═════ DATASET EXCERPT ═════

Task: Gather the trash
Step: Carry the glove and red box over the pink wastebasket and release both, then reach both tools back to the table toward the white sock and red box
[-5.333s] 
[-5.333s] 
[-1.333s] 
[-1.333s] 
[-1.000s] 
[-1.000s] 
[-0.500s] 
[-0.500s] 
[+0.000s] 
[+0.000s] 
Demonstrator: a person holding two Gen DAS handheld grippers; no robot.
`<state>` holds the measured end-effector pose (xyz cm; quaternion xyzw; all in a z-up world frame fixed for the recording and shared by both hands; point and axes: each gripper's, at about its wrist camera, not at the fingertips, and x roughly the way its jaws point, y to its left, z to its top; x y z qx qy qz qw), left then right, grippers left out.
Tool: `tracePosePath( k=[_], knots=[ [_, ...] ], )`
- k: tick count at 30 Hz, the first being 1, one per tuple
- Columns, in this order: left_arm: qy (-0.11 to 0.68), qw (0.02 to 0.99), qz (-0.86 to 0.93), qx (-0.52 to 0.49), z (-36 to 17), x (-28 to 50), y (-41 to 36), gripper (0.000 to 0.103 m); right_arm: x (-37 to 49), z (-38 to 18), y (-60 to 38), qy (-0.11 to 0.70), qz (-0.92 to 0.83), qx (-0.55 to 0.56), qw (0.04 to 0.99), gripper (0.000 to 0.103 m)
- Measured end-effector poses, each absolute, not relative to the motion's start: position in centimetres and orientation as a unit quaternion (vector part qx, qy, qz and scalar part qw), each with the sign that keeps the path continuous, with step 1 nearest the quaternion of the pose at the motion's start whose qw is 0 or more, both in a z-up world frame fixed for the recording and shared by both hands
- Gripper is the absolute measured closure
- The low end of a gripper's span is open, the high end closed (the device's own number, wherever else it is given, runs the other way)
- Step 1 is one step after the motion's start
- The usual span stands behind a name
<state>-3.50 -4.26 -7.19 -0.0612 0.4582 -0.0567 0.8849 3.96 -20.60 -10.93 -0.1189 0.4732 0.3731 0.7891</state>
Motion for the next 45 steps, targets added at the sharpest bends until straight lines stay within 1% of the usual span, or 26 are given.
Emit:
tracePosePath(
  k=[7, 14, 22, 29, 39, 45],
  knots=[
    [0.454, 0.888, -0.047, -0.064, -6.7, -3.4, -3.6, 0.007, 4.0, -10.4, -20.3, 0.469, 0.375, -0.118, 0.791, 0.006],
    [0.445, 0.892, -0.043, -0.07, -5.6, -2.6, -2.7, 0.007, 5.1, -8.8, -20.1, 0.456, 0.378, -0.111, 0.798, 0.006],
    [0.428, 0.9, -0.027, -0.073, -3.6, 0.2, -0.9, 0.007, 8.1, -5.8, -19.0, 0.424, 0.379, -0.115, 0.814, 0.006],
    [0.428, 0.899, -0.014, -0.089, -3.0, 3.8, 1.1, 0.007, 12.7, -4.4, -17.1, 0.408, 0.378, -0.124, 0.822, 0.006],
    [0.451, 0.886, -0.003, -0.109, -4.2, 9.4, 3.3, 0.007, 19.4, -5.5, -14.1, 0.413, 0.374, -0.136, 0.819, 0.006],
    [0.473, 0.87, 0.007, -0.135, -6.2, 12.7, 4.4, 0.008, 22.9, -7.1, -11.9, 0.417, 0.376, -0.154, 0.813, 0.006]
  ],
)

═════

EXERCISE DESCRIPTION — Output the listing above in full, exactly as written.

RESPONSE TO THE TASK —
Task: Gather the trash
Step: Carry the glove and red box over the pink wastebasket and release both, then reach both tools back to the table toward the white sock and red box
[-5.333s] 
[-5.333s] 
[-1.333s] 
[-1.333s] 
[-1.000s] 
[-1.000s] 
[-0.500s] 
[-0.500s] 
[+0.000s] 
[+0.000s] 
Demonstrator: a person holding two Gen DAS handheld grippers; no robot.
`<state>` holds the measured end-effector pose (xyz cm; quaternion xyzw; all in a z-up world frame fixed for the recording and shared by both hands; point and axes: each gripper's, at about its wrist camera, not at the fingertips, and x roughly the way its jaws point, y to its left, z to its top; x y z qx qy qz qw), left then right, grippers left out.
Tool: `tracePosePath( k=[_], knots=[ [_, ...] ], )`
- k: tick count at 30 Hz, the first being 1, one per tuple
- Columns, in this order: left_arm: qy (-0.11 to 0.68), qw (0.02 to 0.99), qz (-0.86 to 0.93), qx (-0.52 to 0.49), z (-36 to 17), x (-28 to 50), y (-41 to 36), gripper (0.000 to 0.103 m); right_arm: x (-37 to 49), z (-38 to 18), y (-60 to 38), qy (-0.11 to 0.70), qz (-0.92 to 0.83), qx (-0.55 to 0.56), qw (0.04 to 0.99), gripper (0.000 to 0.103 m)
- Measured end-effector poses, each absolute, not relative to the motion's start: position in centimetres and orientation as a unit quaternion (vector part qx, qy, qz and scalar part qw), each with the sign that keeps the path continuous, with step 1 nearest the quaternion of the pose at the motion's start whose qw is 0 or more, both in a z-up world frame fixed for the recording and shared by both hands
- Gripper is the absolute measured closure
- The low end of a gripper's span is open, the high end closed (the device's own number, wherever else it is given, runs the other way)
- Step 1 is one step after the motion's start
- The usual span stands behind a name
<state>-3.50 -4.26 -7.19 -0.0612 0.4582 -0.0567 0.8849 3.96 -20.60 -10.93 -0.1189 0.4732 0.3731 0.7891</state>
Motion for the next 45 steps, targets added at the sharpest bends until straight lines stay within 1% of the usual span, or 26 are given.
Emit:
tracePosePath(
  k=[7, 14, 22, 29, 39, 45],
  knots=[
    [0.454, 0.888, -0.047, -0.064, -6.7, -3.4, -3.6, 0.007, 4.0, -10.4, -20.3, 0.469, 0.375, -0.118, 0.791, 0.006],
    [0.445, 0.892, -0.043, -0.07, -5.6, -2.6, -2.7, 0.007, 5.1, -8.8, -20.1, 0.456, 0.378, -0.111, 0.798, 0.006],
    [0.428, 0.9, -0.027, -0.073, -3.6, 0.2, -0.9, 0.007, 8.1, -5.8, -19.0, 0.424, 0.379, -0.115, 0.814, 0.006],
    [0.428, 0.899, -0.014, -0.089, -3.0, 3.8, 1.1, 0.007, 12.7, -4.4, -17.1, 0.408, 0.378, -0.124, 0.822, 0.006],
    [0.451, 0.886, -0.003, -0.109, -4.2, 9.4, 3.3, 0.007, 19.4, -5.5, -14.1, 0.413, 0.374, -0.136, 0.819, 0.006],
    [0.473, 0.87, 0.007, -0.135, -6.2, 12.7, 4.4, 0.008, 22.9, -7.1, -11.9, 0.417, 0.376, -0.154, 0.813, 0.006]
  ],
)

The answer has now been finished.